We sit in silence for a second. We’ve been hanging out a lot since prom, since I cried in her car. Studying in the library after last period, eating lunch together in the cafeteria, planning last week’s ice-cream social to mark the end of student council.

She reaches over and takes my hand.

“You nervous?” she asks.

“No, my palms are always this sweaty.”

She laughs, and I suddenly regret so much. I regret all the times I didn’t tell Petra that she was the closest thing I had to a friend, all the time we spent fighting instead of being friendly. I think it would have been nice to have her on my side. I open my mouth to tell her these things, but the principal’s door swings open, and his eyes go back and forth between us before finally deciding on me.

“Amaría, why don’t you come in?”

I stand, and he steps out of the way to let me through. I was nervous before, but now I feel like I’m going to be sick. I’ve been working toward this for four years. Four years of hard work and dedication, and when he sits in front of me, his mouth a solid line, I already know what he’s going to say.

I fucked up, letting everything else in my life get in the way of this. It’s irreparable, that much I’m sure of.

“You seem to think you already know what I’m going to say.” Principal Cohen’s face is completely impassive.

I shrug. “I had a rough semester. I didn’t do my best, so I don’t expect to get valedictorian.”

His whole face seems to crease. “Your grades tell a different story. And your standing doesn’t just depend on you. It depends on Miss Johnson, too. And it seems you both had a hard time this semester. I even hear from your AP biology teacher that you cheated on a test.”

A surge of anger rushes through me. “I didn’t cheat on that test. Jackson copied off me.”

He holds up a hand. “What’s done is done, I’m afraid. But in the end, it doesn’t matter. Even with a zero on that test and what you think was a bad semester, you still pulled out quite far ahead of everyone else. So, you better start writing your speech.”

I stare at him for a second. “I … I got it?” I stammer.

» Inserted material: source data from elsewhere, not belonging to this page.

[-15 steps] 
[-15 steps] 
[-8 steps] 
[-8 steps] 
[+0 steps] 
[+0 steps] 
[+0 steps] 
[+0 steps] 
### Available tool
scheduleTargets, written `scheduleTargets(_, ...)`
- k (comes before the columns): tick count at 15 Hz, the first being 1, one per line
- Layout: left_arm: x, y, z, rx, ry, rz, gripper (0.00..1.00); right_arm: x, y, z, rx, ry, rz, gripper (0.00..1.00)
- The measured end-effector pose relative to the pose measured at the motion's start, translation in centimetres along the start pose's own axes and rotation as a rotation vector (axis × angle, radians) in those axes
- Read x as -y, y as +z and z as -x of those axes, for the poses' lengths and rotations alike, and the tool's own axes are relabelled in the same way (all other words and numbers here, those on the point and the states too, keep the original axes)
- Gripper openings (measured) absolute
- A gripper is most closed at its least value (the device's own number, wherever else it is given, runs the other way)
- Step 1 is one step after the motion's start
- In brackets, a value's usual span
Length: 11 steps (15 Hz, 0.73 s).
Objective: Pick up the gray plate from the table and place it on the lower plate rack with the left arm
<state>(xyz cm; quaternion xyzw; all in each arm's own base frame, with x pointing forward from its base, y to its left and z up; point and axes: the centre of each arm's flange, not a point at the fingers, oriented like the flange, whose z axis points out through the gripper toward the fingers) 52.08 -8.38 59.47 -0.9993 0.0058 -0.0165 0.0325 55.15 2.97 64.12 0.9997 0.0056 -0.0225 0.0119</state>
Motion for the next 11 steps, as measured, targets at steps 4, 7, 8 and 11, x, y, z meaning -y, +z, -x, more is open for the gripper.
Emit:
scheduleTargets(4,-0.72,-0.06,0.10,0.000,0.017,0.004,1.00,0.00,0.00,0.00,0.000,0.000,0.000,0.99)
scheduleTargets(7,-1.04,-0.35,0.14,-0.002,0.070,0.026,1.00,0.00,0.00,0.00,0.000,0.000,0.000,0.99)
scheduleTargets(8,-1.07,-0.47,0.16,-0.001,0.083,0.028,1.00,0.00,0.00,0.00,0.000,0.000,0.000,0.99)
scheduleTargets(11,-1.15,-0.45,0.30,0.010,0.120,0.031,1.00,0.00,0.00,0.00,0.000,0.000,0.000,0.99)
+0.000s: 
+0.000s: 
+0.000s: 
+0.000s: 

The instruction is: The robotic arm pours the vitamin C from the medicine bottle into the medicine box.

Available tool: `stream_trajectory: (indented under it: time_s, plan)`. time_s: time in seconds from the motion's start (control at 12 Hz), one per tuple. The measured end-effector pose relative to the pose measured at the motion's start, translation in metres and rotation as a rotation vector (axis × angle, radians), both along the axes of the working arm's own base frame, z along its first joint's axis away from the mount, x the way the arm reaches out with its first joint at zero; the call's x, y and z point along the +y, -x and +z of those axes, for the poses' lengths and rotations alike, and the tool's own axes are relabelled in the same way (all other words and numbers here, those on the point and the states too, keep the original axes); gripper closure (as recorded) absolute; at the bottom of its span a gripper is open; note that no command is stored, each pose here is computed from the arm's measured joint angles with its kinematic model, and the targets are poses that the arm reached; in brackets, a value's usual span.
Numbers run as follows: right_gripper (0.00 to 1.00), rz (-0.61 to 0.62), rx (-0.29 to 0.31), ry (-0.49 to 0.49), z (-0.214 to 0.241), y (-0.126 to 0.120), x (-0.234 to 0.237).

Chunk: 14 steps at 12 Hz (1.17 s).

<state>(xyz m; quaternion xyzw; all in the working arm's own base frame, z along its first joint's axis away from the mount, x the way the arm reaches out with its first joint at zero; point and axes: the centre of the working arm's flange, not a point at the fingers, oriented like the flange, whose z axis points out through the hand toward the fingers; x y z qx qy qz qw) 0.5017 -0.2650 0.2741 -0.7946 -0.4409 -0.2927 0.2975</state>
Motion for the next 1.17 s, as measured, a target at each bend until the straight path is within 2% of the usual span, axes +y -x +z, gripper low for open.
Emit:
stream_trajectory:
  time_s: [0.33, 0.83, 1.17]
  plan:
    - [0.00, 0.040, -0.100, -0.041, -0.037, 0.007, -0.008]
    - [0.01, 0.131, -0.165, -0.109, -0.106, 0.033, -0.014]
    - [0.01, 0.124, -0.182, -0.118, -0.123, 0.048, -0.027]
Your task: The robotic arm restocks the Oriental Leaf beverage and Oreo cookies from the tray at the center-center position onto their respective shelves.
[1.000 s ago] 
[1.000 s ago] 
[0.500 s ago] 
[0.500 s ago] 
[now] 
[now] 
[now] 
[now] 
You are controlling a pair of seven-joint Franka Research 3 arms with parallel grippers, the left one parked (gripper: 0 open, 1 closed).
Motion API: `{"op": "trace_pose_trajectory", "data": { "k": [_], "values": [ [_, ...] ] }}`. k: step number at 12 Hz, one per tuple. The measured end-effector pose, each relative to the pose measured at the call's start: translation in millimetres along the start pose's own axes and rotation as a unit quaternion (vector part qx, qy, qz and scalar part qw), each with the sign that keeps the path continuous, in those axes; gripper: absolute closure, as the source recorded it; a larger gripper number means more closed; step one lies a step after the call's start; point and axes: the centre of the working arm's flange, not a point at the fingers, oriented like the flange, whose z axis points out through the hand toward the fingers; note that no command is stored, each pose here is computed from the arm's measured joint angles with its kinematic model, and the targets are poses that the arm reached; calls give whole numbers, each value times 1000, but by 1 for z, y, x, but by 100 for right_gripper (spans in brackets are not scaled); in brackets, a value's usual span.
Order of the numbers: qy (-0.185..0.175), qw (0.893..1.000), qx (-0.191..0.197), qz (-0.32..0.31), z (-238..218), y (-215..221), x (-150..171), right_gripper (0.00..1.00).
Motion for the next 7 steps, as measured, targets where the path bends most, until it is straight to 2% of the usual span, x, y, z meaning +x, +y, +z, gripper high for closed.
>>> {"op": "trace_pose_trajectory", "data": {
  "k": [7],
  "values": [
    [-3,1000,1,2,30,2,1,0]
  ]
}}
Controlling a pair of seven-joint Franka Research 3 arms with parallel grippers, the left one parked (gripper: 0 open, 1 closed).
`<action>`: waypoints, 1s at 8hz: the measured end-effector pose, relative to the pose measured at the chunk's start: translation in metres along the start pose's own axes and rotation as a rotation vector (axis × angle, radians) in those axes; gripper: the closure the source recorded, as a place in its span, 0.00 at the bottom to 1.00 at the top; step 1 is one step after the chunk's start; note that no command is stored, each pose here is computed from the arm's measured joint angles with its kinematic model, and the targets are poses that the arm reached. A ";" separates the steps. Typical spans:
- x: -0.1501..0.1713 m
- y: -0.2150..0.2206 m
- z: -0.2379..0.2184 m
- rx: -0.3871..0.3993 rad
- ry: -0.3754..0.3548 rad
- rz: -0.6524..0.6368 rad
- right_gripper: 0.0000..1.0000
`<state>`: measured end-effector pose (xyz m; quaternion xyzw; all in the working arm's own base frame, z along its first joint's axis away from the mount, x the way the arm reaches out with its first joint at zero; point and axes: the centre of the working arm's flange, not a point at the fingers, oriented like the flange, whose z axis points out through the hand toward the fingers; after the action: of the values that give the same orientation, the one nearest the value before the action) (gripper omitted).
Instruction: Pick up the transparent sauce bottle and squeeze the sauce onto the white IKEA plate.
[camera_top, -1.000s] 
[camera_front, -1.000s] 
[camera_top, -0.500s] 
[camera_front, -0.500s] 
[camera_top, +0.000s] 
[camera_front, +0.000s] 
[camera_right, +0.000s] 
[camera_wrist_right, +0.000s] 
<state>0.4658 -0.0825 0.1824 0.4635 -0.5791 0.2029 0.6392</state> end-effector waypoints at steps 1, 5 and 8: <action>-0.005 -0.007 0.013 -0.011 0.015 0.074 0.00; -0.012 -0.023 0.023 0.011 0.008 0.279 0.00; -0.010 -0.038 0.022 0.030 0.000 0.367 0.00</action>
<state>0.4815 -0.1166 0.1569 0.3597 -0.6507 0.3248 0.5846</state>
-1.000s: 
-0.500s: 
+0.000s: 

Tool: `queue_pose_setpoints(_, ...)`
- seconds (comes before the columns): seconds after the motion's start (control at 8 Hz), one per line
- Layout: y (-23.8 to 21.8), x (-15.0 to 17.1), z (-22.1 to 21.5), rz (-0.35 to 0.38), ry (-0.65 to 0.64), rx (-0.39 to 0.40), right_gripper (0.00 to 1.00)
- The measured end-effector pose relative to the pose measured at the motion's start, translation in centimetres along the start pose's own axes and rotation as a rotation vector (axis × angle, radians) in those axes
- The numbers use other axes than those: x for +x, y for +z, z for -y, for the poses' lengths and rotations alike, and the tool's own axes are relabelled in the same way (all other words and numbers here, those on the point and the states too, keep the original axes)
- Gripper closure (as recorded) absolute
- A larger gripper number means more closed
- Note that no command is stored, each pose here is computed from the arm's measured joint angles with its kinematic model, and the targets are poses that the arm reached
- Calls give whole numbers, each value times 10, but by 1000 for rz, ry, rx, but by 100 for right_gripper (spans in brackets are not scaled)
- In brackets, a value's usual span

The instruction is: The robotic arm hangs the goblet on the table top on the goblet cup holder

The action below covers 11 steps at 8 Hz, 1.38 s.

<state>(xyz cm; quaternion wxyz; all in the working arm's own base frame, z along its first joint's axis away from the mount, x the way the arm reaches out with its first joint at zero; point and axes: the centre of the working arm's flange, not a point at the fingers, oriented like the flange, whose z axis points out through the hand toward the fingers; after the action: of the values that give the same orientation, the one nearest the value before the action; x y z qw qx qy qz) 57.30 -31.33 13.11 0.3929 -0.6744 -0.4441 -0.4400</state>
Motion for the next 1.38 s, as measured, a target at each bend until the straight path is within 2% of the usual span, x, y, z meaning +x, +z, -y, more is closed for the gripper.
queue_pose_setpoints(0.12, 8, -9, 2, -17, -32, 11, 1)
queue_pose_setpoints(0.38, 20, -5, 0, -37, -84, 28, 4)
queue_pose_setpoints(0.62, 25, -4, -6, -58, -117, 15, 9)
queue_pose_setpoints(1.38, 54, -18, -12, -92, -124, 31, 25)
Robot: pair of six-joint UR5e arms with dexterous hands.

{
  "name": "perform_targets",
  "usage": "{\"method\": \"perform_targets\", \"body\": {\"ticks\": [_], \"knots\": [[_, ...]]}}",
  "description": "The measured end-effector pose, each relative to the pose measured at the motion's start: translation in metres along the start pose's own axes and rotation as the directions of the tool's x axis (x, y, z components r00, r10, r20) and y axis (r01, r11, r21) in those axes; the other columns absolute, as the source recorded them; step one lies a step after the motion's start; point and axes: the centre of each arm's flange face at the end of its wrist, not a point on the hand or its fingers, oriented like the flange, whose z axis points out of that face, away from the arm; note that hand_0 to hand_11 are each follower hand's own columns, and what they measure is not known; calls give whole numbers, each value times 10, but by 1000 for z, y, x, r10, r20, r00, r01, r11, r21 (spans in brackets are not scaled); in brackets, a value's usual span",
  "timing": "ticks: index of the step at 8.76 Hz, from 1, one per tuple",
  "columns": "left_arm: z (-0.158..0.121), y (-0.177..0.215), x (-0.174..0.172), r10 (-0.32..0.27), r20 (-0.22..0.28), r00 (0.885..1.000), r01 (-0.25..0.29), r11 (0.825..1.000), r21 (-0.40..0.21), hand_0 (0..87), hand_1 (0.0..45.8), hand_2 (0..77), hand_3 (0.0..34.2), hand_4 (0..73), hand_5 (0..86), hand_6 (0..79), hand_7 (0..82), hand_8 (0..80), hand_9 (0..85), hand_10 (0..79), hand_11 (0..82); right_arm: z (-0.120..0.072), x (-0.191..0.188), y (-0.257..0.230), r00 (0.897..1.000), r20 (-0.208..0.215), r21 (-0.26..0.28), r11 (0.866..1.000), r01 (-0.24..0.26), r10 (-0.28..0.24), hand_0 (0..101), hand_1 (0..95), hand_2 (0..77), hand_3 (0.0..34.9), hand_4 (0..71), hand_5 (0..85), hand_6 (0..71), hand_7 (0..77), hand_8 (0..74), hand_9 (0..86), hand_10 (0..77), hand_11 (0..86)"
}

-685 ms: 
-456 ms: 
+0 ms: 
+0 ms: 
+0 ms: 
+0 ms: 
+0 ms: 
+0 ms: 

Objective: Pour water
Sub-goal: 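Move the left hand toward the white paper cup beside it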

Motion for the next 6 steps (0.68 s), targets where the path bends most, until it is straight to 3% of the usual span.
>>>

Principal Cohen smiles at me. “Yes, Amy. Congratulations.”

I’m going to cry. I can feel it starting in my throat, pressing against my eyes, but when Principal Cohen reaches across the desk to shake my hand, it knocks me out of my shock.

“Thank you,” I say.

He lets go of my hand and sends me a confused expression. “You have no one to thank but yourself.”

That settles in my brain as I open the door and see Petra in her seat right outside. Her head comes up, and it only takes a second before she’s standing up, grinning at me.

“Damn, you have the worst poker face,” she says, and her words cause the dam to break. I stand in Principal Cohen’s doorway and cry. I feel Petra’s arms come around me, smell her laundry detergent on her shirt, and I hug her back.

“I’m sorry,” I say when I pull back, wiping away the tears. “You worked hard for it, too.”

She bites her lip and nods. “That’s true. But you won it, fair and square, and that’s all I could have asked for. A true competitor. And honestly, I’m just relieved.”

I look up at her. “Relieved that I got it?”

“Relieved that it’s over.”

I know exactly what she means. We swap places and she closes the principal’s door behind her, even though it’s useless now. We both know what he’ll say to her. Standing in the office, quiet since all the office attendants are getting ready to go home, I pull out my phone and grip it hard.

All I want is to call Oliver. I want to tell him about this, I want to tell him that I love him, I want to tell him that I couldn’t have done any of this without him.

I already know what will happen when I call the number that’s saved in my phone.

I’ve called it a thousand times. Maybe more.

But I dial anyway.

We’re sorry, the number you have dialed is no longer in service. Please hang up and try again.

 

 

OLIVER


“I’M SO GLAD you’re here,” Mom says as she puts a plate of lasagna on the kitchen table in front of me. “This place is so quiet without you. What’s it like living with your father?”